The difference is at what time we do memory management. I tried to design it
in a way that all the maintenance is done at construct time, so that the
Acquire() call ends up generating inline code that does little more than
loop on the lock, in fact, it will probably generate inline code.

OK, but now we’re far from original problem. BTW, it would deadlock at
DISPATCH_LEVEL and one CPU only.

The original problem was to achieve a queued spinlock. With one CPU, you
call Acquire(), it bumps the tail, you then get into the critical section
because now head==tail, then you call Release() which bumps the head. And
you could always bypass that code for the one-cpu case. If I remember, I
staggered the head and the tail to take that possibility into account, but
again, I’m losing my ability to handle detail. As for IRQL, fine, raise the
IRQL first, but then I still believe that we’d be better off if we just
turned off interrupts in that processor during the spin.
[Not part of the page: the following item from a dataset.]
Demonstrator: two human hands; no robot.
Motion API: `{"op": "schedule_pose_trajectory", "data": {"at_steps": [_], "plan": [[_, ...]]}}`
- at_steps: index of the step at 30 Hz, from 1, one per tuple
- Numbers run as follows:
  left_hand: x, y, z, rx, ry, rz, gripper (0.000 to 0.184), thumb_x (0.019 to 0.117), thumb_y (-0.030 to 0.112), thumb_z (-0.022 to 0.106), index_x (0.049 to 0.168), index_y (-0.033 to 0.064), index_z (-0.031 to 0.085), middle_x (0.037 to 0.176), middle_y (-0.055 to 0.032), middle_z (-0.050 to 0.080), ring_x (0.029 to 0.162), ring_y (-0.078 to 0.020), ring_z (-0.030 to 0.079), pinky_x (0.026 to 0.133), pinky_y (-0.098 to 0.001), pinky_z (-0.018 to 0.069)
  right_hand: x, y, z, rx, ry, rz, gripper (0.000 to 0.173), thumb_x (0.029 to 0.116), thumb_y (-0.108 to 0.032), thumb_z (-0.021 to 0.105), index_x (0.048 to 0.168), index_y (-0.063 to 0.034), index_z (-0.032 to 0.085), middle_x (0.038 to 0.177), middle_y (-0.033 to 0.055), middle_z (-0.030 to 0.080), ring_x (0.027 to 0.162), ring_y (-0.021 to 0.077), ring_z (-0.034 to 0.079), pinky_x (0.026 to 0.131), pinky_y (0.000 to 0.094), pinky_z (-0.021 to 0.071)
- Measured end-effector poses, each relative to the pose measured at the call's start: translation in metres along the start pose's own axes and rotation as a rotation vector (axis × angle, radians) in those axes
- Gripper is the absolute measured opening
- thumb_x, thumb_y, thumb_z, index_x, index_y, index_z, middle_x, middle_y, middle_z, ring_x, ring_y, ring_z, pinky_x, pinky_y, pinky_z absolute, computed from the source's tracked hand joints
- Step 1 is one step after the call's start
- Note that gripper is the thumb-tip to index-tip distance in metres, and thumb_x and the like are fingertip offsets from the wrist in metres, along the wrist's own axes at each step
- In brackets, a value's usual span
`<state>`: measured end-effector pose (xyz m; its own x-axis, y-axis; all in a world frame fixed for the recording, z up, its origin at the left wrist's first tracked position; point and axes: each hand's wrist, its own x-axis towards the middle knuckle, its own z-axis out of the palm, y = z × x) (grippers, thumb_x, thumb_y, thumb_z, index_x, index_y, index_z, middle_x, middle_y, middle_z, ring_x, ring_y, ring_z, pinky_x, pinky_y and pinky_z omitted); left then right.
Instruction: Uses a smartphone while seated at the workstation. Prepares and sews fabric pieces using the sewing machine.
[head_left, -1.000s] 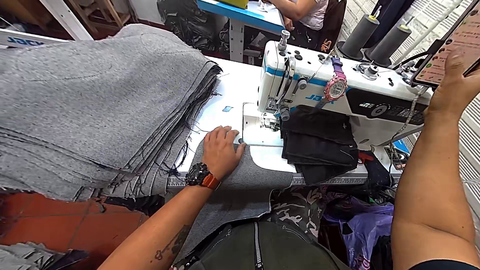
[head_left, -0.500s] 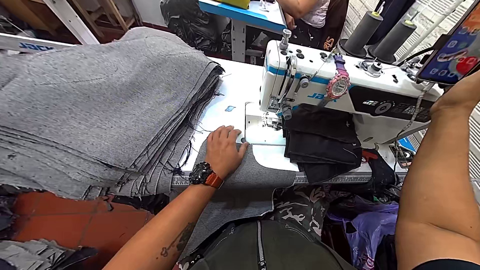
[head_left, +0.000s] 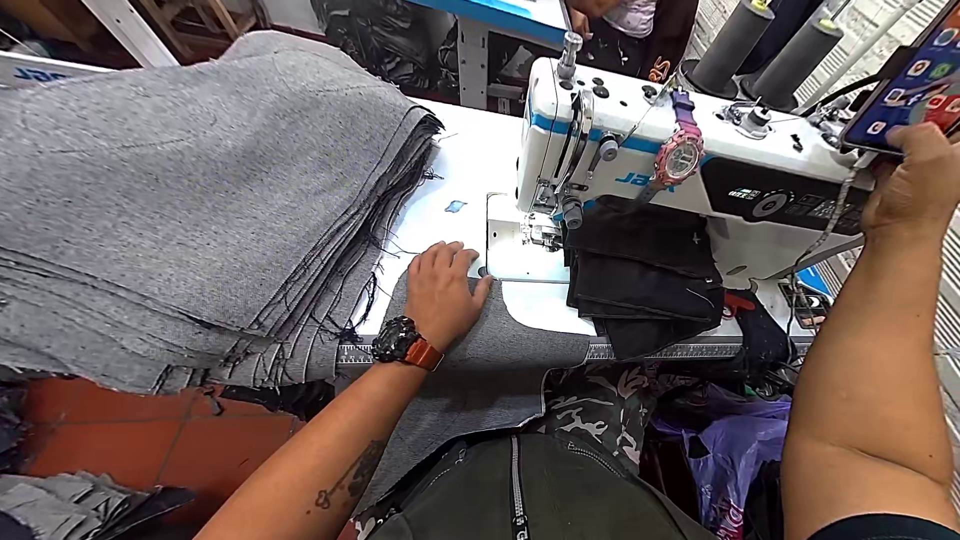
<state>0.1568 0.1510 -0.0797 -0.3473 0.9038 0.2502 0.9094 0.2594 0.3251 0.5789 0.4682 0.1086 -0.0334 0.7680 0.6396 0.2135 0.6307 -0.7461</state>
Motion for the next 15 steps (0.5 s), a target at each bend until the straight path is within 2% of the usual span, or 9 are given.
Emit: {"op": "schedule_pose_trajectory", "data": {"at_steps": [2, 5, 7, 11, 15], "plan": [[0.0, 0.001, -0.001, -0.015, -0.005, -0.004, 0.048, 0.101, 0.046, 0.055, 0.133, 0.0111, 0.064, 0.146, -0.0165, 0.057, 0.142, -0.0383, 0.046, 0.117, -0.0594, 0.0322, -0.001, 0.0, -0.002, 0.02, -0.032, -0.004, 0.076, 0.0783, -0.005, 0.068, 0.148, -0.0027, 0.038, 0.137, 0.01, 0.06, 0.124, 0.0195, 0.062, 0.101, 0.0395, 0.0564], [-0.001, 0.0, -0.002, -0.008, -0.008, -0.003, 0.048, 0.1009, 0.046, 0.054, 0.133, 0.0109, 0.064, 0.147, -0.0169, 0.056, 0.142, -0.0387, 0.046, 0.117, -0.0596, 0.0321, 0.001, 0.003, -0.004, 0.03, -0.051, -0.002, 0.075, 0.0792, -0.005, 0.068, 0.148, -0.003, 0.038, 0.137, 0.0107, 0.06, 0.123, 0.0207, 0.062, 0.1, 0.04, 0.0569], [-0.001, 0.001, -0.003, -0.001, -0.019, -0.005, 0.049, 0.1008, 0.046, 0.054, 0.133, 0.0111, 0.064, 0.147, -0.0162, 0.056, 0.143, -0.038, 0.046, 0.118, -0.0589, 0.0315, 0.0, 0.005, -0.003, 0.05, -0.055, -0.005, 0.074, 0.0827, -0.007, 0.066, 0.15, -0.0026, 0.036, 0.138, 0.012, 0.059, 0.125, 0.0221, 0.061, 0.103, 0.0412, 0.055], [-0.001, 0.001, -0.004, -0.002, -0.016, -0.003, 0.05, 0.1009, 0.046, 0.054, 0.134, 0.0101, 0.063, 0.147, -0.0174, 0.056, 0.143, -0.0388, 0.045, 0.118, -0.0591, 0.0308, 0.003, 0.001, 0.001, 0.029, -0.039, 0.046, 0.067, 0.0882, -0.016, 0.065, 0.148, -0.0033, 0.037, 0.136, 0.0105, 0.059, 0.123, 0.0193, 0.062, 0.103, 0.0377, 0.0545], [0.0, 0.001, -0.002, 0.002, -0.012, -0.005, 0.049, 0.1009, 0.047, 0.054, 0.134, 0.0108, 0.064, 0.147, -0.0165, 0.056, 0.143, -0.0376, 0.046, 0.118, -0.0591, 0.0315, 0.002, -0.01, 0.006, -0.021, 0.039, 0.154, 0.05, 0.0997, -0.03, 0.055, 0.143, -0.0065, 0.047, 0.132, 0.0064, 0.062, 0.119, 0.0151, 0.063, 0.1, 0.0349, 0.0553]]}}
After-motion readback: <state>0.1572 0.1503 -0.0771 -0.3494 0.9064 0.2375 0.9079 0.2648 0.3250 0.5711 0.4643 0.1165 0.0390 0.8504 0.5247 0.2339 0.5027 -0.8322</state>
I don’t at all mind
a solution that says pushf/cli/spin/popf, it’d save a lot of aggravation.

Memory management necessary is one instruction i.e. sub esp,8. And whole
thing requires one line i.e. acquired variable declaration contrary to two
lines with your spinlock (lock, unlock).

I’m not sure I follow you here, you have to Acquire and you have to Release:
two lines.

OK, I’d agree spinlocks is special case. Exception safety was only one of
acquirer advantages mentioned and it is general design principle (or design
pattern) for critical sections locks. It always needs two class solutions;
lock class itself and acquirer-like class. For me it makes sense to design
spinlock class the same way even if exception safety advantage isn’t used.

Again: it is possible to design it the way you suggest but it is
unnecessarily complicated, error prone and has worse performance than two
class design. Look again at code Chuck or Max posted on the begin and
compare. The simplest design is usually the best one.

A strong point of using OO is that we’re now able to code in ways that are
not accessible to plain vanilla block structured languages! I don’t see why
one well-encapsulated class is any more error prone or more complicated than
anything else, and the complication if any comes from the semantics of the
call itself and of the OS, and not from the inherent problem ! I also have a
problem with implicit actions such as the combination of Release-on-destruct
and destruct-on-exit, which leads to an implicit Release-on-exit: this may
be convenient and easy to code, but I believe spinlocks are important enough
that we should explicitly release them, if nothing else in consideration
with the guys who will eventually inherit the code. I also don’t like to use
two objects here, and I find the limitation that spinlocks must be acquired
and released within the same stack frame, well, a limitation.

My approach has to do with the way I see spinlocks: a hardware level
mechanism, that should be at the very bottom of the OS layering, that should
not have to know about any other OS mechanisms, including memory management
and exception throwing. A mechanism that should be used in a tight setting,
loop on the lock, do your job, release the lock, and make sure your job is
as small as possible: a fine grain tool, not a coarse grain one !

Alberto.

The contents of this e-mail are intended for the named addressee only. It
contains information that may be confidential. Unless you are the named
addressee or an authorized designee, you may not copy or use it, or disclose
it to anyone else. If you received it in error please notify us immediately
and then destroy it.

>I don’t understand. The necessity to protect against context switch is

because of preemptive multitasking. I don’t see the relation to IO
reactivity. Well, the probability you’re preempted in a bad moment changes
but it has to be handled the same way even if probability is very low. Am I
missing something?

There are two different mechanisms in action here: preemption and
interruption.

A CPU is running, an interrupt hits: the interrupt handler gets control, it
interrupts the current code, does its job, and exits. At this point the OS
has the choice of preempting or not preempting the interrupted task.
Typically, an interrupt will hit when it’s got higher interrupt priority (do
not confuse it with dispatching priority ! ) than the code that’s currently
running. In many systems, this is implemented purely at hardware level: the
equivalent to WinNT IRQLs are programmed in the interrupt controller and
only higher priority interrupts will ever reach the processor.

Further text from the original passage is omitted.